PROBLEM: Make an exact copy of the whole listing, but leave its pictures out.

GIVEN RECORDS:
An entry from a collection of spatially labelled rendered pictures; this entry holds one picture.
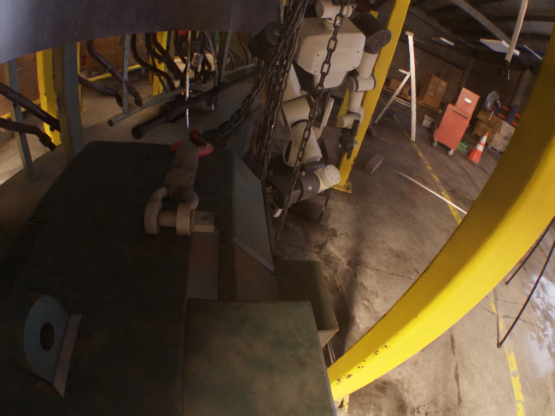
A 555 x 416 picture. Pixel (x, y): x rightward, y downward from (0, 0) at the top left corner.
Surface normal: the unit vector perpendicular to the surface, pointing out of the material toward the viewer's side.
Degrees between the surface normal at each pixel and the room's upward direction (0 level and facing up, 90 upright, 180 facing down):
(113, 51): 90
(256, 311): 0
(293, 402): 0
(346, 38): 72
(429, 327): 90
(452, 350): 0
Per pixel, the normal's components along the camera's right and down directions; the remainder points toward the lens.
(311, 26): 0.03, -0.37
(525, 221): -0.20, 0.57
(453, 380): 0.21, -0.77
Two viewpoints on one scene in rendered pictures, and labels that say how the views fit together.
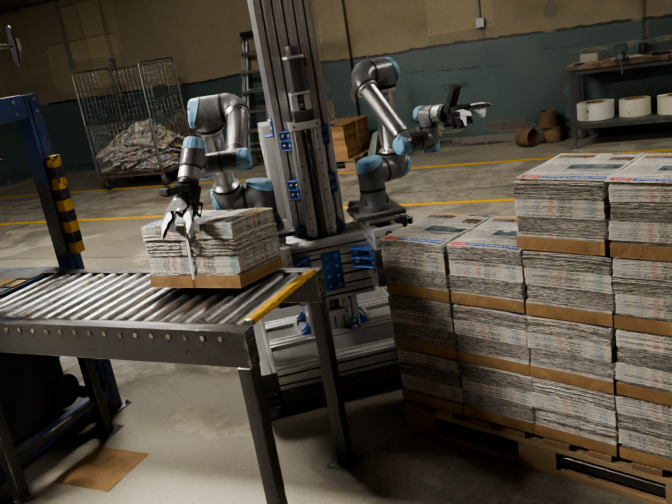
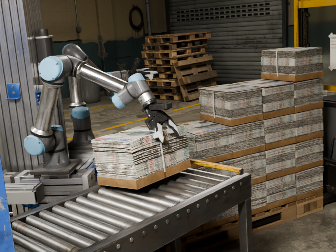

EXERCISE RESULT:
An entry from a collection of spatially labelled rendered pictures; this entry holds one picture.
A 555 x 416 picture. Pixel (x, y): x rightward, y downward from (0, 0) at the top left corner.
Surface normal: the unit vector perpendicular to the surface, pointing out of the material toward the viewer's side.
Degrees between the surface normal at each pixel and the room's upward direction (0 level and facing up, 90 upright, 180 facing down):
(113, 51): 90
(256, 311): 0
(293, 402): 0
(346, 38): 72
(429, 327): 90
(452, 350): 0
Per pixel, the normal's components along the camera's right and down directions; the remainder points toward the lens.
(311, 26): 0.03, -0.37
(525, 221): -0.20, 0.57
(453, 380): 0.21, -0.77
Two viewpoints on one scene in rendered pictures, and labels that say how the views fit together.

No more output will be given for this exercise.